Любопытнее всего, что инициатором обращений ко мне за книгами был сын одного из жандармских нижних чинов, очень смышленый и живой мальчик. У этого жандарма был собственный двухэтажный дом; в нижнем жил он сам, а верхний292 сдавал мне. Несомненно, этот жандарм по обязанностям службы должен был наблюдать за мною, и он не мог не знать о совершающихся ко мне хождениях, инициатива которых к тому же принадлежала его сыну. Доходило ли это до более высокого начальства? Наверное не знаю. Во всяком случае, я не получил за это никакой неприятности, и, насколько мне известно, никто из моих читателей тоже.
Иногда ко мне приходили местные шенкурские обыватели или крестьяне из недальних деревень за юридическими советами, и я давал их и писал им прошения. Это бывало не часто, но бывало. И тоже ни разу не вызвало неприятности. Крестьяне за эти прошения всегда предлагали какую-нибудь вещную мзду, — я, конечно, всегда отказывался. Чаще, чем крестьяне и местные обыватели, за такого рода советами и прошениями обращались местные уголовные ссыльные. Это все были люди совершенно не интеллигентные или полуинтеллигентные; единственное исключение составлял Виноградский, о котором я уже упоминал. Уголовные ссыльные беспрестанно совершали всякие дебоши и вообще были элементом крайне вредным. Но при этом это были люди чрезвычайно щепетильные в том, что касается их чести. Покажет один из них своему товарищу кукиш с соответственным словесным прибавлением, обругает его «подлецом» или «мерзавцем» или даст пощечину, — и сейчас готова жалоба в суд за оскорбление действием, словом или символом. Такими делами был завален местный суд, особенно с 1889 г., когда на Архангельскую губернию было распространено действие судебных уставов с некоторыми особенностями (без присяжных и др.), и в Шенкурске взамен прежнего дореформенного уездного суда, вершившего дела на основании письменных материалов и непублично, появились мировой судья и устное и публичное разбирательство дела. И эти уголовные ссыльные нередко обращались ко мне за юридическими советами. Не очень редки были случаи, что только я отпущу обиженного, как ко мне заявляется обидчик, или наоборот.

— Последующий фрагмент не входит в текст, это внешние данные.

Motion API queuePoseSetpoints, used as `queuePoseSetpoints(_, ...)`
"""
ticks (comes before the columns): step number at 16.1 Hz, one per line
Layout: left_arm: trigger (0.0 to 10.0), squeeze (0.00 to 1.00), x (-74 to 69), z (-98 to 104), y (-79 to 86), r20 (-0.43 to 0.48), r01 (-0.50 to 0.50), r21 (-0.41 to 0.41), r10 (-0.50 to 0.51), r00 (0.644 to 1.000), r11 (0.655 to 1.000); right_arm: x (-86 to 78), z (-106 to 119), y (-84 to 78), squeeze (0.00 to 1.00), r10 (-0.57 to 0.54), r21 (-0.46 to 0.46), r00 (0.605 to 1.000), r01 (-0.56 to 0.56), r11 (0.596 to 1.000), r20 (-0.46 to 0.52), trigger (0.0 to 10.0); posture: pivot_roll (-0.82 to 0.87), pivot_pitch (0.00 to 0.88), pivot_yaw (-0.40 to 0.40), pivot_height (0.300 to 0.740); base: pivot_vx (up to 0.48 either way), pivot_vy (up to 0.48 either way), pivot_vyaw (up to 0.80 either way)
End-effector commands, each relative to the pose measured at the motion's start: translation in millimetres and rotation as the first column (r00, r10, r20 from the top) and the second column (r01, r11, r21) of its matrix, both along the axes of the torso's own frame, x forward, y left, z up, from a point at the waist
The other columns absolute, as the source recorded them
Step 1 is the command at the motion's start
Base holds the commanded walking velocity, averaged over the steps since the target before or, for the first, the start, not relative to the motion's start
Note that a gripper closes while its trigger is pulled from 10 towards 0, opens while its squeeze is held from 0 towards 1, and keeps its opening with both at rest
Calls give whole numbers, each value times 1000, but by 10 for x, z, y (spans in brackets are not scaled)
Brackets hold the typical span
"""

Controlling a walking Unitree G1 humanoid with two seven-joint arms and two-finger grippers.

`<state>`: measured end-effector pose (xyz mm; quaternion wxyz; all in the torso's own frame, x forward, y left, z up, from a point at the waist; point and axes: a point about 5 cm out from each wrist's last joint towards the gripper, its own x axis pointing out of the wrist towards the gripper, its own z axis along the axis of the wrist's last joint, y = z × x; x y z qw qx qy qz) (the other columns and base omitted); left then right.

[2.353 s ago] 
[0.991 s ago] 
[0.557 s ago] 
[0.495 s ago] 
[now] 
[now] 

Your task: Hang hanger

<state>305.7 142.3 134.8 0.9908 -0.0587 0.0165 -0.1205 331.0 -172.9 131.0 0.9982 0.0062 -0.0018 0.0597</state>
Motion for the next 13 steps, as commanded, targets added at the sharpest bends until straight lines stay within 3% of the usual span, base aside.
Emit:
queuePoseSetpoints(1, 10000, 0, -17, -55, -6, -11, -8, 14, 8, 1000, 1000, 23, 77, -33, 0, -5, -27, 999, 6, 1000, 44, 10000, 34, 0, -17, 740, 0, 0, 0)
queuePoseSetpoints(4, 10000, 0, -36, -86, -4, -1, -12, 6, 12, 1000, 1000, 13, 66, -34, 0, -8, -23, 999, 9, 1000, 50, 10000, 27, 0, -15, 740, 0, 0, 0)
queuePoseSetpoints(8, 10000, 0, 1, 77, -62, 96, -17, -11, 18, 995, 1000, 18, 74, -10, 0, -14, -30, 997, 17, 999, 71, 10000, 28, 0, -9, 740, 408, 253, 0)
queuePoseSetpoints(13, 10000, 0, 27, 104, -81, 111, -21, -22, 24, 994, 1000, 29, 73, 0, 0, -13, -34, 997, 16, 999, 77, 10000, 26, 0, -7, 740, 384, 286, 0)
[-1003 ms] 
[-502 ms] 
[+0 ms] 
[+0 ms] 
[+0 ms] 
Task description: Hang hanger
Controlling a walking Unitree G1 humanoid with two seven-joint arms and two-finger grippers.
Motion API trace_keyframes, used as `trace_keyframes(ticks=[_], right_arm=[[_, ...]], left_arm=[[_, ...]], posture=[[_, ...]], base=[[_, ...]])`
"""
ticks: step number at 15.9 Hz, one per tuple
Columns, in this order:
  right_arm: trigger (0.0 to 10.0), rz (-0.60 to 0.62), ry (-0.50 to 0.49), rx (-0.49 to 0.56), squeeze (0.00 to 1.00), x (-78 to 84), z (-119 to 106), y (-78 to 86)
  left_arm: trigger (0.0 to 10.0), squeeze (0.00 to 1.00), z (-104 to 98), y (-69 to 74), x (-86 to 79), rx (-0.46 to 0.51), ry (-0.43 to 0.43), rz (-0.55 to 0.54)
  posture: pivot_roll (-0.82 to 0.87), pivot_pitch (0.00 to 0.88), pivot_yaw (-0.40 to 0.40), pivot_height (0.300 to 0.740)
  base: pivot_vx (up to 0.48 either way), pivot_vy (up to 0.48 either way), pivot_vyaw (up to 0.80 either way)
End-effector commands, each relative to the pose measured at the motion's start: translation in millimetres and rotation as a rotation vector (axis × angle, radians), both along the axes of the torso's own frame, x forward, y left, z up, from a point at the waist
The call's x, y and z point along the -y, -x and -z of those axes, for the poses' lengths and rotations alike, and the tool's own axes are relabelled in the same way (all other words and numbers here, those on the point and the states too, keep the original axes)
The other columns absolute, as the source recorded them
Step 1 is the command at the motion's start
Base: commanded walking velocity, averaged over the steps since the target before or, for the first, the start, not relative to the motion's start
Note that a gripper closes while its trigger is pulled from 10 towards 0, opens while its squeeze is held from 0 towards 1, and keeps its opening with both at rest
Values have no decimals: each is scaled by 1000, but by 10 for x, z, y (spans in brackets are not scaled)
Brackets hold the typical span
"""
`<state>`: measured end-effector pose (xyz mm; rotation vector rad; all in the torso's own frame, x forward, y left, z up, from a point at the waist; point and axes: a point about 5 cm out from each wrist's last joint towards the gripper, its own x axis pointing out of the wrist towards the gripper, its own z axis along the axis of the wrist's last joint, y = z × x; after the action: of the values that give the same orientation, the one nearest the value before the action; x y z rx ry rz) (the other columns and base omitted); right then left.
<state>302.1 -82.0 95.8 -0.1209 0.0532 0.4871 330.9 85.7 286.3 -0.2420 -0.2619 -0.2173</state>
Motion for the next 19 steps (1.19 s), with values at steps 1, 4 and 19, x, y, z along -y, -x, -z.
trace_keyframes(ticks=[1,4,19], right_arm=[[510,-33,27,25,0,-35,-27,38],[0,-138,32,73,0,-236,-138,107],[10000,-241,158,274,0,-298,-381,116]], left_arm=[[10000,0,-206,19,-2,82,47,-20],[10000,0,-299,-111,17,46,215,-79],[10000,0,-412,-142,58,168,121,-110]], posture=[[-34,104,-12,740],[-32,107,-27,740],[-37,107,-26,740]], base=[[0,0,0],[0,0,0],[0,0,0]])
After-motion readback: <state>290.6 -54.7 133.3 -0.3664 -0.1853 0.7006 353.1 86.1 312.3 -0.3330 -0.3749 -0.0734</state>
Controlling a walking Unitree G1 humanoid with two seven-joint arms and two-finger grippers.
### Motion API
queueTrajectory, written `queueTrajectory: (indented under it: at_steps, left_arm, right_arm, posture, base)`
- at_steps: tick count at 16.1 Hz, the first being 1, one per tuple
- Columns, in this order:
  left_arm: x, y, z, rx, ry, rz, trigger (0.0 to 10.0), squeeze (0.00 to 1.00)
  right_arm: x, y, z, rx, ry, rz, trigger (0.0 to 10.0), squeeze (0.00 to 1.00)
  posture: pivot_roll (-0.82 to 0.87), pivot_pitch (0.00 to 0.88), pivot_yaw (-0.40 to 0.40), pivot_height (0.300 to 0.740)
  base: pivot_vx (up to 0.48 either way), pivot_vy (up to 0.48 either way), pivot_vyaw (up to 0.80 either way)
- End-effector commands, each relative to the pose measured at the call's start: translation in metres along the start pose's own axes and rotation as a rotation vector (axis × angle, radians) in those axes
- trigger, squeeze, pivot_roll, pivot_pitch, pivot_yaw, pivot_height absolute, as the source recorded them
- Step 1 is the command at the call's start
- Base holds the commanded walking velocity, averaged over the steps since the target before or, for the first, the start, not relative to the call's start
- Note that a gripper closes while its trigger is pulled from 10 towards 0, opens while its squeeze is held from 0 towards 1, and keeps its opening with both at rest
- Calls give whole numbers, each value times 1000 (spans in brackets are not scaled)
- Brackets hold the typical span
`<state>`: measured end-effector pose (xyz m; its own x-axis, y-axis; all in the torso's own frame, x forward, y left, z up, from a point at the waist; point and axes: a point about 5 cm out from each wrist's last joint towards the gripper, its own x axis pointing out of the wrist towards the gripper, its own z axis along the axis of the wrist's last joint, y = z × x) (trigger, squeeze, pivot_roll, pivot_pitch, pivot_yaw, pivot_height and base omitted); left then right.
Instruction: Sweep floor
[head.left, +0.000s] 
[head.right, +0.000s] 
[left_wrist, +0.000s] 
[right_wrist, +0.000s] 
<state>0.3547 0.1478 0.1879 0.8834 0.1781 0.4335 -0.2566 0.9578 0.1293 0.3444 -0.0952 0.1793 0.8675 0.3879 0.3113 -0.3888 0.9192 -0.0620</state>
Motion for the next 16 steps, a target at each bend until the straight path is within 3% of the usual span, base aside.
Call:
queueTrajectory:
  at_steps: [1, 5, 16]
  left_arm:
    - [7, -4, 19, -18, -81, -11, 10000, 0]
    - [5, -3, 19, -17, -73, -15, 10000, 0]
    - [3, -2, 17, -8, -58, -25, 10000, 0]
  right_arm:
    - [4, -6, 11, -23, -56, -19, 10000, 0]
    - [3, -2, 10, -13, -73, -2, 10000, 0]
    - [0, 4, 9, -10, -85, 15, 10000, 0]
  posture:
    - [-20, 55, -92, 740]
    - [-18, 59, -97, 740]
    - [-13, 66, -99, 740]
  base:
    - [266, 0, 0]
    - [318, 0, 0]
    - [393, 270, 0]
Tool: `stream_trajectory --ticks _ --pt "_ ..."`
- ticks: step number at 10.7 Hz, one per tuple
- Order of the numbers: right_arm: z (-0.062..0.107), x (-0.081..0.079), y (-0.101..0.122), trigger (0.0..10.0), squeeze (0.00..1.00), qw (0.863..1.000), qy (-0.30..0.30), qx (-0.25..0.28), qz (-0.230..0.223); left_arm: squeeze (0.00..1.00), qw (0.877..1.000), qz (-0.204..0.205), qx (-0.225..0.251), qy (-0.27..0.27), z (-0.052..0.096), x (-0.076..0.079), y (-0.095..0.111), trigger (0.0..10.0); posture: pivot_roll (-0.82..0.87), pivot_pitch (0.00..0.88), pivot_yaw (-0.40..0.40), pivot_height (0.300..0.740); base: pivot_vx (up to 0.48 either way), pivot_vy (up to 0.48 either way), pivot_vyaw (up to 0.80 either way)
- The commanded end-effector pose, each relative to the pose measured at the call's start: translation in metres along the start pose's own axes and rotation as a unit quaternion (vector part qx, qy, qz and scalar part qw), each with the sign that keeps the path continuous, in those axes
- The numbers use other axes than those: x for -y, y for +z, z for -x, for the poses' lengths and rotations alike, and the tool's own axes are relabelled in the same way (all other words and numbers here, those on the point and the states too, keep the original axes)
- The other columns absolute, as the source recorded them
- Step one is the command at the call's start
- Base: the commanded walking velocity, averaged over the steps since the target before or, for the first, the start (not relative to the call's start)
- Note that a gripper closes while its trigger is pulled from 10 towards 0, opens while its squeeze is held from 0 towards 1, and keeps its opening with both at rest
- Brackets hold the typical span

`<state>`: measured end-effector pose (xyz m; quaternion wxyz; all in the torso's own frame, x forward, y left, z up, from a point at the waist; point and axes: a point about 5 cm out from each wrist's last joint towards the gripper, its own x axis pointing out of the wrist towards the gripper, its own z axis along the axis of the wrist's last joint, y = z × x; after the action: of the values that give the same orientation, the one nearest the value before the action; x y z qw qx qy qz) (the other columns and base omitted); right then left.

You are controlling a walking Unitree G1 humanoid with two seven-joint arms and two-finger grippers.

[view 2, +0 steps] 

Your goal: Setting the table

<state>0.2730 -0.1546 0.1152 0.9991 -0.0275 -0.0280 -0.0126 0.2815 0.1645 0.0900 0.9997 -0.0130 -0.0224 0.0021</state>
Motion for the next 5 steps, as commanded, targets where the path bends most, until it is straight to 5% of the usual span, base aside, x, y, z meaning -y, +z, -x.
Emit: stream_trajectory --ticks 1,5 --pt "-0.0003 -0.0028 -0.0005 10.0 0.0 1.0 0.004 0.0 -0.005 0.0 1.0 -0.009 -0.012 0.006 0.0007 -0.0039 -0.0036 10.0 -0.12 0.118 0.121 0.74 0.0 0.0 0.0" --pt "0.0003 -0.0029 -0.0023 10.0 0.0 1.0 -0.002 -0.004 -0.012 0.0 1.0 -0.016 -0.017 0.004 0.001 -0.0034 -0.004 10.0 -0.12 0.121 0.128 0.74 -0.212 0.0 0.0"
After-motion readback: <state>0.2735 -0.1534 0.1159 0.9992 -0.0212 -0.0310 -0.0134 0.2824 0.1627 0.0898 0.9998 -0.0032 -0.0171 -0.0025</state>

И эта моя деятельность не встречала никаких препятствий со стороны начальства.
Как я уже сказал, наша идиллия объяснялась, по крайней мере отчасти, личными свойствами жандарма Шафаловича и исправника Глебовского. В начале 1889 г. Шафалович был заменен Сомовым, который все время выискивал, как бы нагадить ссыльным, и, в противоположность очень вежливому Шафаловичу, отличался большой грубостью обращения. У нас было с ним несколько второстепенных по значению конфликтов, но, к счастью, из Архангельска он не получал поощрения; в конце концов он обломался, и трагического ничего не произошло.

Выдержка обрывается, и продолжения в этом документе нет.